The picture is executed on a minute scale and in exquisite detail, and Dadd worked on it for a period of between six and nine years. His technique was to make a detailed sketch of the composition and then paint each object and area in its entirety before proceeding to the next. He used fairly thick paint, applied in tiny blobs that give a cobbled appearance to some of the surface. The strange disruptions of scale and lack of perspective enhance the fantastic feel of the picture, and the onlooker is further distanced from the scene by a screen of tendrils and grasses.

Without spoilers, Dadd’s masterwork plays an important role in The Wee Free Men, brilliantly incorporated by Pratchett in his story line. Which is how WC came to know of Dadd’s sad life. Pratchett even manages to move the reader in to Dadd’s meticulous fantasy world. As Pratchett notes, viewed in the gallery, the painting seems to radiate a kind of fevered heat.

Dadd was already a well-regarded young illustrator when Sir Thomas Phillips, the former mayor of Newport, England, in July 1842 chose Dadd to accompany him as his draftsman on an expedition through Europe to Greece, Turkey, Southern Syria and Egypt. In November of that year they spent a gruelling two weeks in Southern Syria, passing from Jerusalem to Jordan and returning across the Engaddi wilderness. Toward the end of December 1842, while traveling up the Nile River by boat, Dadd underwent a dramatic personality change, becoming delusional, increasingly violent, and believing himself to be under the influence of the Egyptian god Osiris.

After returning to England in the spring of 1843, he was found by the courts to be insane and was taken by his family to recuperate in the countryside village of Cobham, Kent. In August of that year, convinced that his father was the Devil in disguise (or that Osiris commanded it; stories differ), Dadd killed his father with a knife and fled to France. En route to Paris, Dadd attempted to kill another tourist with a razor but was overpowered and arrested by police. Dadd confessed to killing his father and was returned to England, where he was committed to the criminal department of Bethlem psychiatric hospital – the horror we know as Bedlam. Here and subsequently at the newly-created Broadmoor Hospital, Dadd was cared for (and encouraged to continue painting) by the hospital staff.

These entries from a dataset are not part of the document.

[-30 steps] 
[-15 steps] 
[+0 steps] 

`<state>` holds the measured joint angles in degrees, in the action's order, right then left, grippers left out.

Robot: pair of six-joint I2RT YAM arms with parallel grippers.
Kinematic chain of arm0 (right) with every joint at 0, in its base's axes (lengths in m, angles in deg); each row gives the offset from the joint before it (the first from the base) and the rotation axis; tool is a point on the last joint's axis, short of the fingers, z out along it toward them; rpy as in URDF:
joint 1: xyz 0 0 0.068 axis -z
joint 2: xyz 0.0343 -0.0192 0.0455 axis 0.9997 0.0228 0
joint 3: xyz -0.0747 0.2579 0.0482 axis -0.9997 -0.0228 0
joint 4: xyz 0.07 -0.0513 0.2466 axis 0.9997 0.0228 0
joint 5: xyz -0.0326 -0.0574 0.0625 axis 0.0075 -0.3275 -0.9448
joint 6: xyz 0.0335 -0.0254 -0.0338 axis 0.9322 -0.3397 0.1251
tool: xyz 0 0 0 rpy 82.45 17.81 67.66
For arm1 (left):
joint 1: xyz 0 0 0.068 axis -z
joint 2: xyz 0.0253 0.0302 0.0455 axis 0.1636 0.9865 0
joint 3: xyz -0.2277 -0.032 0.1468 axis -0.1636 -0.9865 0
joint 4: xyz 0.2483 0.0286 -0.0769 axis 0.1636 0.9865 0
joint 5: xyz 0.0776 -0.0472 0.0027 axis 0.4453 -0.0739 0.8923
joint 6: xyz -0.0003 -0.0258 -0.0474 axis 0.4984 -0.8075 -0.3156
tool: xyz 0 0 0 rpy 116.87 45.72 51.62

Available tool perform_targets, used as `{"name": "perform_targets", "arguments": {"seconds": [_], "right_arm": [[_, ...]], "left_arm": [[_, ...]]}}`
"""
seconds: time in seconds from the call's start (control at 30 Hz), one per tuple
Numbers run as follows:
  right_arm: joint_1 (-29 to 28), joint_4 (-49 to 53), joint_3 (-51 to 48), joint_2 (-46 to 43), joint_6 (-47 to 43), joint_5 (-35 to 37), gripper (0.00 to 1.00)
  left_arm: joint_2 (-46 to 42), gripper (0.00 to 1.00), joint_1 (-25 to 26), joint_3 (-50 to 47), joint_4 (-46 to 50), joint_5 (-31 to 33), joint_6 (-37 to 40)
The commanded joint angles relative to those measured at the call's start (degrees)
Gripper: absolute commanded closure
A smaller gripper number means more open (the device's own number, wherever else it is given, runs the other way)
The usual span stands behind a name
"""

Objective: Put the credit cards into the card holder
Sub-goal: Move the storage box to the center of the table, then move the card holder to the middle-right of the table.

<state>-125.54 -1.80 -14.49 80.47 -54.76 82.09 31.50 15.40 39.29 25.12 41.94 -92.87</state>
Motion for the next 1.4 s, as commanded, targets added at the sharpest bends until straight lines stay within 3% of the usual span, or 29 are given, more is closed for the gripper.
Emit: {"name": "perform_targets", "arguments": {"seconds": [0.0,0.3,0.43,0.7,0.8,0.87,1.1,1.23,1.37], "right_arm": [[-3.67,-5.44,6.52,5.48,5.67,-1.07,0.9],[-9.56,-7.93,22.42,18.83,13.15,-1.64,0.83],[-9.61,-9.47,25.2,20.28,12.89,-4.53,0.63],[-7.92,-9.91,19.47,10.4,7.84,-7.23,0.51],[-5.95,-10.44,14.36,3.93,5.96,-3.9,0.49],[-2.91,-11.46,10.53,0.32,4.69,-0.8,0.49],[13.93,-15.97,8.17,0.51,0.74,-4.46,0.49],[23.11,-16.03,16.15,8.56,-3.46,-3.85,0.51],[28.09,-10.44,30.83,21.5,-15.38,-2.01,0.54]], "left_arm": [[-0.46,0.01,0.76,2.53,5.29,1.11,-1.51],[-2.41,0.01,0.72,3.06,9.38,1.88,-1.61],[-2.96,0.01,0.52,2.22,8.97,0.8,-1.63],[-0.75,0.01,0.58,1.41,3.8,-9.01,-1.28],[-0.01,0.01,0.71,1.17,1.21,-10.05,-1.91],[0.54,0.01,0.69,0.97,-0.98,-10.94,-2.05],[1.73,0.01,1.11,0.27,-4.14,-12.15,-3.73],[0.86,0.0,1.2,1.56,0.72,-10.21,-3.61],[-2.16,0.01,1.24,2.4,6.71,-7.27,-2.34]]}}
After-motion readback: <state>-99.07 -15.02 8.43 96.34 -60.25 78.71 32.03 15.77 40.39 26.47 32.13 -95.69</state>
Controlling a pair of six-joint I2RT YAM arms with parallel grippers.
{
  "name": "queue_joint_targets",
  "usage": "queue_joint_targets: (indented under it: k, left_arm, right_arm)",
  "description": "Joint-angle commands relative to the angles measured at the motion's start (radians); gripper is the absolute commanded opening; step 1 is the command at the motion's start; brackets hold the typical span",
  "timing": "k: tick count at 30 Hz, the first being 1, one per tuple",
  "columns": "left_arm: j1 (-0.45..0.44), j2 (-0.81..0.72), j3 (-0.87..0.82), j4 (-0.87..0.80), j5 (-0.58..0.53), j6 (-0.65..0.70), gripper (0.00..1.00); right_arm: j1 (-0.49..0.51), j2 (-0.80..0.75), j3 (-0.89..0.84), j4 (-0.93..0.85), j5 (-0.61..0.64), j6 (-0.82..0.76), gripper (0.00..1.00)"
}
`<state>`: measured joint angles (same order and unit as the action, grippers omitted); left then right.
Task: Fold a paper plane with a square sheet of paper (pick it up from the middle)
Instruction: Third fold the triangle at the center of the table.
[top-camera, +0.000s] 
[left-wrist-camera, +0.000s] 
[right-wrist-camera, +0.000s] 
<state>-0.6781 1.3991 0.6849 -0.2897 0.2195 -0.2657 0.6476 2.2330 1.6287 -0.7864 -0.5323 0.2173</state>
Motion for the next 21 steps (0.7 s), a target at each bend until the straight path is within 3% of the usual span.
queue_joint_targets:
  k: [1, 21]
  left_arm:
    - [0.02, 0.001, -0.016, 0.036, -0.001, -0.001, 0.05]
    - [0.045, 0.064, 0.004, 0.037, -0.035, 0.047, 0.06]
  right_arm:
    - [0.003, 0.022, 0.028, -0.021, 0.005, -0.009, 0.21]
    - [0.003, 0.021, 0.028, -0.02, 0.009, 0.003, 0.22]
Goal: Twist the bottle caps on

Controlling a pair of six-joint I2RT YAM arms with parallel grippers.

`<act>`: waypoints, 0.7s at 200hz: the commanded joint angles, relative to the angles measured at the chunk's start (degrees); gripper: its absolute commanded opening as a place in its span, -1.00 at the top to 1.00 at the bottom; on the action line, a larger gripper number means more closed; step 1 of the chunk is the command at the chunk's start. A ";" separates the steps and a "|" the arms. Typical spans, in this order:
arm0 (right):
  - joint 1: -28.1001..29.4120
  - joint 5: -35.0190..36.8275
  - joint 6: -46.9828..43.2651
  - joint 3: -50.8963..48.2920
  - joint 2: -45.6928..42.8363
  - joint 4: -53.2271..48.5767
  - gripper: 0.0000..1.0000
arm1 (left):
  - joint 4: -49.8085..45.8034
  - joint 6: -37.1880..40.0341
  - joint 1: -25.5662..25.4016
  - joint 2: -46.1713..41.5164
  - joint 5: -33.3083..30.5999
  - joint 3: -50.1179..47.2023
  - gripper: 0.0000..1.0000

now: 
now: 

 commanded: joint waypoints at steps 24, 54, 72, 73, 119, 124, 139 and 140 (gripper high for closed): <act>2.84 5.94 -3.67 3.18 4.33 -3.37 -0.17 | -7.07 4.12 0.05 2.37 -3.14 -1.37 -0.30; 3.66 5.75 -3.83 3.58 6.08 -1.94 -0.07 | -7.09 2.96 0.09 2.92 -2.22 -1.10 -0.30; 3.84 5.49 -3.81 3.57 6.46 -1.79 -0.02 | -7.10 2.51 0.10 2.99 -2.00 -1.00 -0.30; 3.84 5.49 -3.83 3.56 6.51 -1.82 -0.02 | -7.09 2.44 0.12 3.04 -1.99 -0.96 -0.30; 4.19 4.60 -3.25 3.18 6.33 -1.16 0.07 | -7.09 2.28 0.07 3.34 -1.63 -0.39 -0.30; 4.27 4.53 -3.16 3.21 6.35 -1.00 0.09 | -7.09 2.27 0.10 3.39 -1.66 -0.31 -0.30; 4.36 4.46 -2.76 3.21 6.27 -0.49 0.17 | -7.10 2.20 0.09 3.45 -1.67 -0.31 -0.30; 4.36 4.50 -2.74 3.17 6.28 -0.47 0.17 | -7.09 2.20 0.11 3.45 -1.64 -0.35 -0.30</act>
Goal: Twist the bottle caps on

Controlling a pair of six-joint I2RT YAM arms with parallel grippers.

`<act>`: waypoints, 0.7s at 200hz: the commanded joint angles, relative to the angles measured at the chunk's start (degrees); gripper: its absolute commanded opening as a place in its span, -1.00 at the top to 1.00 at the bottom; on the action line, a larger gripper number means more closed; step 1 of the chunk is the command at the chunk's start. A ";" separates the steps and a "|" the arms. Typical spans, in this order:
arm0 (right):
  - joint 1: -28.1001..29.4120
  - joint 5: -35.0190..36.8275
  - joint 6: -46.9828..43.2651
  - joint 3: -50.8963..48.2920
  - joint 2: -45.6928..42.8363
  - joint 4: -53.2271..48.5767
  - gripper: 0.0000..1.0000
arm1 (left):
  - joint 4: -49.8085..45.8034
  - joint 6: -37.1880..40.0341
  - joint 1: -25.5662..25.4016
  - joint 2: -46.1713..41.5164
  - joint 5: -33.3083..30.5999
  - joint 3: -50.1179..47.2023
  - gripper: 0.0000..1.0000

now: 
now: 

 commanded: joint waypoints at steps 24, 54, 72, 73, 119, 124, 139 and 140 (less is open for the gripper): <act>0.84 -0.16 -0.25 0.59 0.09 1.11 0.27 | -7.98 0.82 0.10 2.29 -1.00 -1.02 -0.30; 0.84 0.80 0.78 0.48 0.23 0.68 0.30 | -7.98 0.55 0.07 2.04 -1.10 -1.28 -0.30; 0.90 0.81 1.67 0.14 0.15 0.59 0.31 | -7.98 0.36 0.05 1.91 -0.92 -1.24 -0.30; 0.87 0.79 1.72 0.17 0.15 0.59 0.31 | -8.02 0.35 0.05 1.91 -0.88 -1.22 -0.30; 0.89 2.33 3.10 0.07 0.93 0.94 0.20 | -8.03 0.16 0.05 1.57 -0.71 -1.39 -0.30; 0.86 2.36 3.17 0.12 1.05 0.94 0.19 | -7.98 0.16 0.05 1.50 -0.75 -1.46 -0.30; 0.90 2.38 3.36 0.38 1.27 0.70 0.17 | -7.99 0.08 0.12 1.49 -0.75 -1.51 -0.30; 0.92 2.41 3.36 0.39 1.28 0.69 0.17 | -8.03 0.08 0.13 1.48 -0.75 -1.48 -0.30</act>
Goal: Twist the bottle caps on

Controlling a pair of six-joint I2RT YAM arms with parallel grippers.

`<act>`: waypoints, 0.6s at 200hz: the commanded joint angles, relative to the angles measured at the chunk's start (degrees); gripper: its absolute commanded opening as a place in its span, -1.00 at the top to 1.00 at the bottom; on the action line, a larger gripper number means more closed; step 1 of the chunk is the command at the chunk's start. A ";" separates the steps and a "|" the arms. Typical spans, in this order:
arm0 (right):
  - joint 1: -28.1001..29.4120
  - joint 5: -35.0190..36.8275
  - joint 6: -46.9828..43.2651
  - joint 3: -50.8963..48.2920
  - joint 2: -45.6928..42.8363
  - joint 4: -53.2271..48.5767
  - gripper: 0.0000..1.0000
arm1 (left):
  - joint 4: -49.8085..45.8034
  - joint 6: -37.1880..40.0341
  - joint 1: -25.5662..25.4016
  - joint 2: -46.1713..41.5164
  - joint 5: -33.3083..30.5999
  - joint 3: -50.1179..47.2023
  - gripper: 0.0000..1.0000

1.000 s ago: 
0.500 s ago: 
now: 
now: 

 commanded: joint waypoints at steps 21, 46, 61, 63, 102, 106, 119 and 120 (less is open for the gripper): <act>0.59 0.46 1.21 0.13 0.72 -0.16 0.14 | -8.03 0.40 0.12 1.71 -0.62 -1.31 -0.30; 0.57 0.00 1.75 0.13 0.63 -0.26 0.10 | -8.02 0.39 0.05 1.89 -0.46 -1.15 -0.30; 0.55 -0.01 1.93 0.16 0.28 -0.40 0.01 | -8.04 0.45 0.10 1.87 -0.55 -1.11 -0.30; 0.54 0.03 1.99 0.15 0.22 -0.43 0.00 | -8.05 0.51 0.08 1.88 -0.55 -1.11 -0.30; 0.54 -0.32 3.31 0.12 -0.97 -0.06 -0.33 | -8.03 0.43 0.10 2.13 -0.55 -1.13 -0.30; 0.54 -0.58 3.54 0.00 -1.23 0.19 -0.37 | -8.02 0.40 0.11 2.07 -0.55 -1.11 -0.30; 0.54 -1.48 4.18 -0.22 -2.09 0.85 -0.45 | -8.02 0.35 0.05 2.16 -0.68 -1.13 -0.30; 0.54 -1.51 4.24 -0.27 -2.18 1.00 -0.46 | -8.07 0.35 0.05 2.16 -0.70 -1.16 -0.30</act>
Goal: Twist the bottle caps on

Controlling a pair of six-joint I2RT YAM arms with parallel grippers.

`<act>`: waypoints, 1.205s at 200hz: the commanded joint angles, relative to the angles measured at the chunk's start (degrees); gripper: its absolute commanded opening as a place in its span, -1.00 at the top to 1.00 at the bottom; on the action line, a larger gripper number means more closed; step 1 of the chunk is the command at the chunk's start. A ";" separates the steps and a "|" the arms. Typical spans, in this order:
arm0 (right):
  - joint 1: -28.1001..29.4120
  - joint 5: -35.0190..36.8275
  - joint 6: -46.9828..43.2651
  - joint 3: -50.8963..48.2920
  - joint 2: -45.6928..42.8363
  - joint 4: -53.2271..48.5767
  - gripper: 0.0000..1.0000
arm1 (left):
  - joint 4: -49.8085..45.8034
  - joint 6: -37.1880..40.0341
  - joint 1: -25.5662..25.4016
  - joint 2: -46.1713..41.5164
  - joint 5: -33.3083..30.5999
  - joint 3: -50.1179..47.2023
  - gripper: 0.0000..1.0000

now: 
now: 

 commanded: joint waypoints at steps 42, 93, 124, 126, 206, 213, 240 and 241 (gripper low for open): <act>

At Bedlam and later Broadmoor, Dadd was allowed to continue to paint, and it was here that most of his masterpieces were created, including The Fairy Feller’s Master-Stroke. From the same period, he also produced the 33 watercolor drawings titled Sketches to Illustrate the Passions, which include Grief or SorrowLove, and Jealousy, as well as Agony-Raving Madness and Murder. Like most of his works, these were painted on a small scale and feature protagonists whose eyes are fixed in a peculiar, unfocused stare.

Dadd also produced many seascapes and landscapes during his incarceration, such as the ethereal 1861 watercolour Port Stragglin. His works are executed with a miniaturist’s eye for detail which is astonishing when you recall they are products of imagination and memory.

Dadd died in 1886, probably from tuberculosis, at the age of 68. He deserves better treatment than history and art history have given him.1 And while he was, in his own words, “Mad as a spoon,” he left a legacy of strange and compelling work.


  1. In 1987 a long-lost watercolour by Dadd, The Artist’s Halt in the Desert, was discovered by the BBC TV programme Antiques Roadshow. Made while the artist was incarcerated, it is based on sketches made during his tour of the Middle East, and shows his party encamped by the Dead Sea, with Dadd at the far right. It was later sold for £100,000 to the British Museum.